TysonStanley / tidyfast

Fast and efficient alternatives to tidyr functions built on data.table #rdatatable #rstats
https://tysonbarrett.com/tidyfast/
187 stars 4 forks source link

Issues with dt_fill() #24

Closed markfairbanks closed 9 months ago

markfairbanks commented 4 years ago

Found a couple issues with dt_fill().

library(tidyfast)
library(data.table)

df <- data.table::data.table(x = c(1, 1, 2), y = c(1, NA, NA), z = c(1, NA, NA))

## No "id" provided
#  Drops columns
dt_fill(df, y)
#>    y
#> 1: 1
#> 2: 1
#> 3: 1

## When using "id"
# Drops columns
# Renames "id" column
# Reorders columns (Might not be worth addressing?
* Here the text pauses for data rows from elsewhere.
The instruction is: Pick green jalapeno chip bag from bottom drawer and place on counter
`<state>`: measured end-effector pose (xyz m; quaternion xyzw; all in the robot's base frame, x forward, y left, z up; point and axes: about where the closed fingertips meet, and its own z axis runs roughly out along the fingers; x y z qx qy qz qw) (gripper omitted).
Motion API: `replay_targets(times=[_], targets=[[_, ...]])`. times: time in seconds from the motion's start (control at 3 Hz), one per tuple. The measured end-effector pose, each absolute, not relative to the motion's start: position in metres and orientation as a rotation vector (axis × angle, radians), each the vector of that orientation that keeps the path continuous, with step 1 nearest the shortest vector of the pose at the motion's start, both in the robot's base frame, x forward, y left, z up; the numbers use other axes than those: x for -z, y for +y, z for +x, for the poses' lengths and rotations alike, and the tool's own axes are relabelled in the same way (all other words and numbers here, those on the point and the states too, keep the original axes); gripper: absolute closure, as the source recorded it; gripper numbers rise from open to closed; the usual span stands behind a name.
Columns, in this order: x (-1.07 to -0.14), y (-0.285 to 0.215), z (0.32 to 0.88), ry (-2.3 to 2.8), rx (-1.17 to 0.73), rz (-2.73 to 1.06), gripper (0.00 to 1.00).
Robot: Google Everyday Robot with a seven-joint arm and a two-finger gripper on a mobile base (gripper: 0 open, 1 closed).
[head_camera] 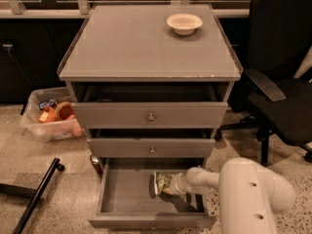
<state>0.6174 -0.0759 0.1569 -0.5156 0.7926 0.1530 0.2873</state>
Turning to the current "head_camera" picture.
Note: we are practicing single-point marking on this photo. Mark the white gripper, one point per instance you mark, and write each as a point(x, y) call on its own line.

Byproduct of using "by" in data.table)
dt_fill(df, y, id = x)
#>    by  y
#> 1:  1  1
#> 2:  1  1
#> 3:  2 NA

I started to fix the renaming and reordering issues when I ran into the dropping issue.

The dropping issue is an interesting one as using this fix...

dt_[, (dots) := lapply(.SD, fun), .SDcols = dots]

leads to a modify-by-reference of the original data.table.

I'm guessing the current method was used to avoid modify-by-reference so I didn't make a pull request - I wasn't sure how you'd want to deal with that part

TysonStanley commented 4 years ago

Right. I need to give this more thought. The modify-by-reference aspect can sometimes be fantastic but other times a challenge. Thanks for pointing it out.

By the way, I've been really impressed with all your work on tidytable. I think a lot of people find it really helpful.

markfairbanks commented 4 years ago

Thanks, I appreciate it. Slowly but surely it's getting there

TysonStanley commented 9 months ago

Thanks, this is old but it was fixed previously. Closing now.